Blackboards explained
Blackboards are basically the implementation of the observer pattern.
Blackboard definitions
Blackboard definition is a class that allows to retrieve and set values of the blackboard. Think of it as a class that contains references to other classes (which are blackboard values).
Too hard? Yeah. Don't think about it. Here's what you need to know:
All blackboard definitions can be retrieved in one global function call.
Blackboard definitions are immutable. You can't just add a new field to it.
Their class name usually ends in Def and they all inherit from base class BlackboardDefinition.
Retrieving blackboard definitions
Call global function
GetAllBlackboardDefsRetrieve the blackboard definition from
AllBlackboardDefinitions
Why does it exist?
We have player's health, right? Let's imagine we have 2 in-game components that depend on player's health value:
Apply +20% defense buff if HP > 30% (aka
HealthBuff)Apply -10%/sec RAM regeneration debuff if your HP is full. (aka
RamDebuff)
Last component (third one) actually contains health value and manages it. (aka HealthSystem)

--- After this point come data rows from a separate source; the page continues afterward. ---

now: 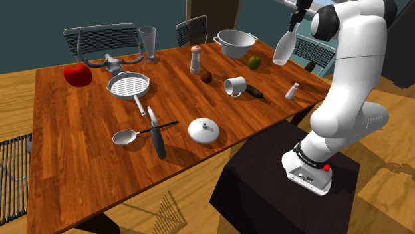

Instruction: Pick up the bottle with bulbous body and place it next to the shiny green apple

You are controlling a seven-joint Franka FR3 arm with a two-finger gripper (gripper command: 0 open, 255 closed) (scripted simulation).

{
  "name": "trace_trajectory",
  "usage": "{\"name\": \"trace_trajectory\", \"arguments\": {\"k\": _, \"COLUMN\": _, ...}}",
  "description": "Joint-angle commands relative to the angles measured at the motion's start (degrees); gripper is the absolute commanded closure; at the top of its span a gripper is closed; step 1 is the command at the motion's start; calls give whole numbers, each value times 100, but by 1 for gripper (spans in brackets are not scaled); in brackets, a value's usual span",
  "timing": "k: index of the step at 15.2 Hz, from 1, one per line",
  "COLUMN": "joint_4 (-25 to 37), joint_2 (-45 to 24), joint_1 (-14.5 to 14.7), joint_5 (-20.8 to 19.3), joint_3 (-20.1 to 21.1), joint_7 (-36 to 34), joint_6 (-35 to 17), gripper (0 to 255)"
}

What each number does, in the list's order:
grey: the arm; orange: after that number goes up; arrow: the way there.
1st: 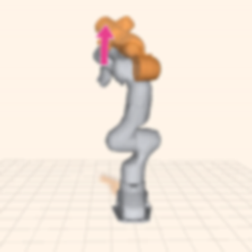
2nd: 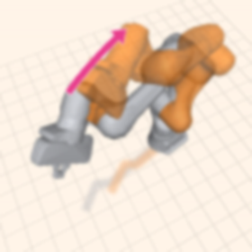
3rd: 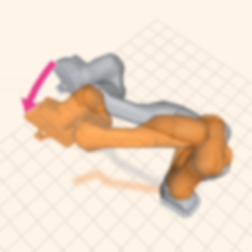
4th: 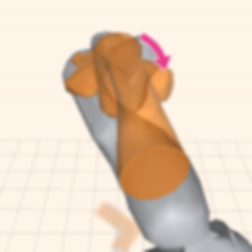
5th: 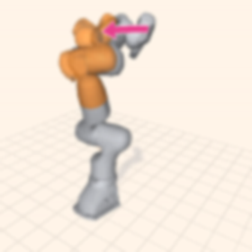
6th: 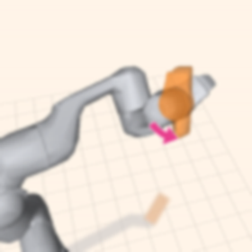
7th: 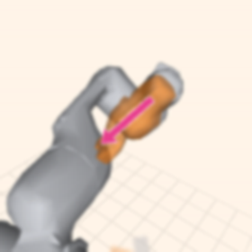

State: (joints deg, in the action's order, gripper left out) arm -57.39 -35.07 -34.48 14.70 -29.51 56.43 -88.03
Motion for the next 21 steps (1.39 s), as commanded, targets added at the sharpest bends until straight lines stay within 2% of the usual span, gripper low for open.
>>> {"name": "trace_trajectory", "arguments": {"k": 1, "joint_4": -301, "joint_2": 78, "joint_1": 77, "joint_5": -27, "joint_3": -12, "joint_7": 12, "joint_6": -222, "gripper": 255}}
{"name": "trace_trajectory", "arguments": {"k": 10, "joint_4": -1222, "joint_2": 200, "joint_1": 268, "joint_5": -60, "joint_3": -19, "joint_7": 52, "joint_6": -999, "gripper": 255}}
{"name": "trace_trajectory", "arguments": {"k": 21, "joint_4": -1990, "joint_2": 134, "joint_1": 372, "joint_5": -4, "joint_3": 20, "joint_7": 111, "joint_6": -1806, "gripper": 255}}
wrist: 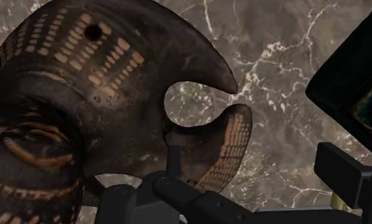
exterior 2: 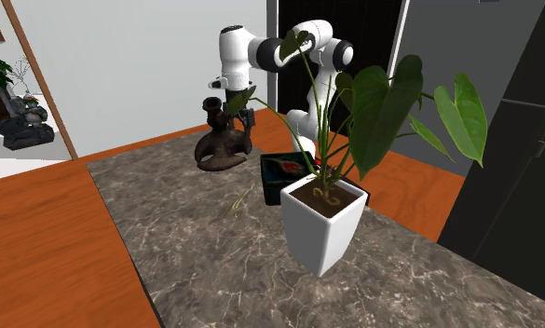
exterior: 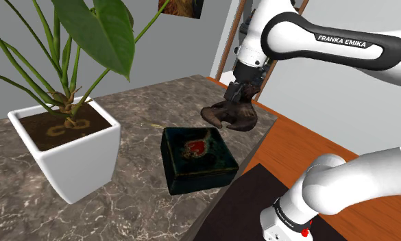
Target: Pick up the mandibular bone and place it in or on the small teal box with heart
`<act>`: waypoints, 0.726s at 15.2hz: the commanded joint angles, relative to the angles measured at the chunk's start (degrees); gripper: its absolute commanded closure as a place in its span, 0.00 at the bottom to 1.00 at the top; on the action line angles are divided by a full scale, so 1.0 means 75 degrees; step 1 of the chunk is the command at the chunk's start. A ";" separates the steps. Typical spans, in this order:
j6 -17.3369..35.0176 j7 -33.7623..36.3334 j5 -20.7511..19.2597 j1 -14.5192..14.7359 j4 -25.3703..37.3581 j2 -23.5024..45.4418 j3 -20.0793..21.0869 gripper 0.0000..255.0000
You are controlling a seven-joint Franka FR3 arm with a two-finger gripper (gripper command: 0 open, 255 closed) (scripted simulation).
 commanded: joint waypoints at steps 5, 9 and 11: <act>0.0984 -0.0036 -0.0139 0.0376 0.0510 0.1287 0.0649 0.00; 0.1462 -0.0017 -0.0389 0.0589 0.1011 0.2161 0.1058 0.00; 0.1667 0.0014 -0.0562 0.0696 0.1291 0.2606 0.1259 0.00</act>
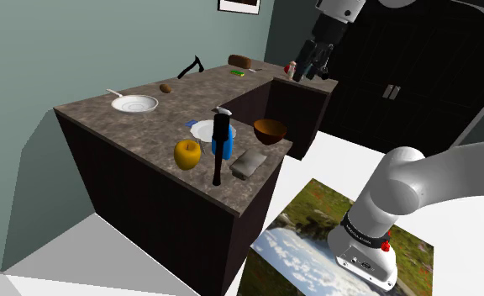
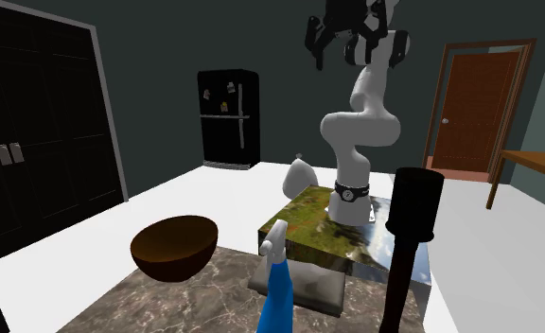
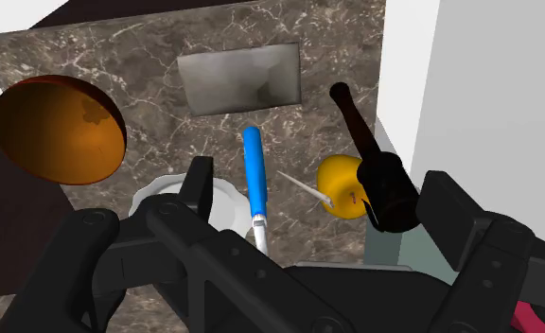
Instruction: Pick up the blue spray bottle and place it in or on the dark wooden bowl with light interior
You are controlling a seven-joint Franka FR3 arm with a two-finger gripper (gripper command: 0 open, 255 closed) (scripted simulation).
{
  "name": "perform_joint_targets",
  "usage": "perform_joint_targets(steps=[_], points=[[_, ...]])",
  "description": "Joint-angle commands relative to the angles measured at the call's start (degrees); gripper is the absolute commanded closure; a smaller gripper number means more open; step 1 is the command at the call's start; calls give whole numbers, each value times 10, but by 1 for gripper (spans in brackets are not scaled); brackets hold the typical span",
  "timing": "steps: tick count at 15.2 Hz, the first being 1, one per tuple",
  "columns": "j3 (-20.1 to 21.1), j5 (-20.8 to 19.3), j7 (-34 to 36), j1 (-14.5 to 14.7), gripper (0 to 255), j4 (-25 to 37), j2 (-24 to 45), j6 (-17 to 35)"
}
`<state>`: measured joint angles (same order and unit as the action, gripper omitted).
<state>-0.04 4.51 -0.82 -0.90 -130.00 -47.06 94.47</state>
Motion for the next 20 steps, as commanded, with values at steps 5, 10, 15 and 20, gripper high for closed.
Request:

How would this 3 components communicate with each other?
Each component would have either to:
Request current health from the HealthSystem every tick, or;
HealthSystem will notify dependents on each health change.
First option is really inefficient. Let's try second one?
In this example HealthSystem manually notifies all systems that need to receive an update.
Now, what happens when we add another component that depends on player's health?
We should modify HealthSystem to modify our new component. What if we add 100 more dependents? What if we have 500 more dependents and 100 more component that could change health at any time?
Congrats, we've just invented an antipattern because our HealthSystem class will grow with the amount of the components that depend on it.
How does blackboards actually work?
Each component can subscribe and update the value of the blackboard. Once the value changes, blackboard notifies everyone who's subscribed to that exact value.
Components on this diagram represent a lot of different components at once.
What did we achieve with the observer pattern?
We don't need to modify an actual service that manages user's health when creating new component.
We can communicate values between scripts and native code easily.
Where are blackboards actually used?
Well, at many different places. Mostly UI so it updates when something important happens.
Sometimes value in the blackboard is the actual value that is used everywhere. Sometimes - otherwise, it could be just a copy and nothing will happen in game logic (except UI for example) if you change it.